Why do we need IP address when we already have MAC address

*Question asked by visitor Muhammmed Hussain*

----------


## saranyamahendran

hai
IP address is given to every system connected to the network.it is used to identify the system when connected to internet when msg has to be send.

whereas MAC is the hardware number given to the system by the company which deveops it .it is a standard format followed by all company.
this is also used to identify the system in network.

both IP and MAC are unique for each system.

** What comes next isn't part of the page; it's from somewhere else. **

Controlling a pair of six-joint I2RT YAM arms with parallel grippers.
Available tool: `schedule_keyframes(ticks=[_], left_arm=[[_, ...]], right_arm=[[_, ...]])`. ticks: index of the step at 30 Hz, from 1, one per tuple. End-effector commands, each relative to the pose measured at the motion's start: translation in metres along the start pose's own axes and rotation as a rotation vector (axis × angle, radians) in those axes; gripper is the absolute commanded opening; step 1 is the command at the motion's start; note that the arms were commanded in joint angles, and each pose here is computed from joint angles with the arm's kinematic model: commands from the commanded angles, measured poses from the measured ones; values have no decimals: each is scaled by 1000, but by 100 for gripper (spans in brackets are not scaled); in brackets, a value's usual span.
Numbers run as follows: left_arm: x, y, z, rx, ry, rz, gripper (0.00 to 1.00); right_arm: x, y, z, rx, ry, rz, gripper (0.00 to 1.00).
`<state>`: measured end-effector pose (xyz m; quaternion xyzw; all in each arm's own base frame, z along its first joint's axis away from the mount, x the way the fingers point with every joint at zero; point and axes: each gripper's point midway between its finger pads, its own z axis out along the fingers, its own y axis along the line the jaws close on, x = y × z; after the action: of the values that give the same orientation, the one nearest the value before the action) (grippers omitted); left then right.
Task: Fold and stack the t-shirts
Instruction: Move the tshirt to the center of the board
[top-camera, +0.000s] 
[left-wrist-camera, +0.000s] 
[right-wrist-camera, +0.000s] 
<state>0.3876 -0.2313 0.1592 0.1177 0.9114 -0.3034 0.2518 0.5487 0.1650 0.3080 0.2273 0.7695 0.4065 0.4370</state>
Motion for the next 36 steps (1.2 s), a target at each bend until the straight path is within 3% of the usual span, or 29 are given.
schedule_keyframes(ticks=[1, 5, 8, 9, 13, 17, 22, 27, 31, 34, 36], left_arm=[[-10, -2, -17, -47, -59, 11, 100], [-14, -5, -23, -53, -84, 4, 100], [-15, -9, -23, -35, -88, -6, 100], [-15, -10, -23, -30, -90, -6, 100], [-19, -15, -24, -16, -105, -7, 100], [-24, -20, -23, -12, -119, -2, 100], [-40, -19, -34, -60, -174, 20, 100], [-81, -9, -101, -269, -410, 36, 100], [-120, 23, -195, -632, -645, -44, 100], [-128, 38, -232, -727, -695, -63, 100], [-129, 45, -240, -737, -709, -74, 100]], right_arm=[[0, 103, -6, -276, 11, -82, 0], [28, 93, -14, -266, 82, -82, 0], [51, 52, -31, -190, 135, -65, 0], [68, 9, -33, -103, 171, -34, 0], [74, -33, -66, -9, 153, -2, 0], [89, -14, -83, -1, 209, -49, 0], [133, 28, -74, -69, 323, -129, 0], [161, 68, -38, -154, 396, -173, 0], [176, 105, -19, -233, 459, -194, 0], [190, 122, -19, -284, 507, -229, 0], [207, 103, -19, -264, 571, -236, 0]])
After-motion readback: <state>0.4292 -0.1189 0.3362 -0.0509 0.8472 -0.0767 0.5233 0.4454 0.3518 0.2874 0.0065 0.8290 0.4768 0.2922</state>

if any change pls do inform me

----------


## Haitalk

MAC address is used at Datalink layer of OSI model which is typically assigned to devices by manufactures. IP address is the logical address assigned at Network layer of OSI model. In Ethernet LAN the MAC address is used to deliver the data to the device at the lower level even though we use IP address at higher level. If we type \\192.168.0.5\Files on a system having IP 192.168.0.10, the communication at lower level uses the MAC address of both systems ie 192.168.0.10 & 192.168.0.5. The whole process goes like this if both systems are in same Local Segment ie. not separated by router.
Suppose a user types \\192.168.0.10\Files on system A (192.168.0.5)  to access Files Share on  System B (192.168.0.10)
The system A will use the protocol ARP to find out the MAC address of system B. From the receiving first frame, the system A knows the MAC of system B. Then the communication between A & B will be going on using MAC address of both at lower level ie. Datalink.

----------


## batman

Ip addresses are hiearchical while mac addresses are flat addresses and neworking application uses both the combination of these addresses if we use only mac addresses which is physical we have to create a huge database while ip addresses are logical it gives us the network addresses in which the computer is present then its subnet address thus router can easily locate the computer efficiently as it doesnot need to know all addresses and then find the mac addresses of the computer to have commincation on physical level

----------


## anushya

Basic:
ipaddress is logical address - identification of ur system, 32 bit address, unique inside the network, where mac address is physical address - hardware identification of ur interface (nic), 48 bit / 6 hexadecimal, unique all over. Technical:
if any packet comes out from the system, then the first packet should be the arp packet, which will identify the hardware address of the destination ipaddress (ur target ipaddress) and has the table to map both ipaddress and mac address. Then only the other communication between two computers will happen. Hardware address works in datalink layer - ipaddress works in network layer (verify osi layer model). So, when the packet from the source reaches the destination, it will reach the datalink layer first, confirms the mac address then move on to network layer, map with the ipaddress and then move to reach the user step by step. Ipaddress can be changed where mac address couldnot be. Just for simplicity, consider like this
for a student:
student name - student roll number - student public exam number
using the student roll number, u can identify the student name and student exam number. For a host:
hostname - host ipaddress - host mac address
using the host ipaddress, u can identify the hostname and mac address.
(dont compare deeply  :Stick Out Tongue:  )

----------


## kdeivasi

The Mac address is not a hierarchy one, but the IP address is. 
This hierarchy is used to group the computers( in technical terms
network , sub-net , super-net). So that it is easy to deliver the data
to the particular network, from there it use L2 address to deliver to the 
particulatr host( I mean with in the network).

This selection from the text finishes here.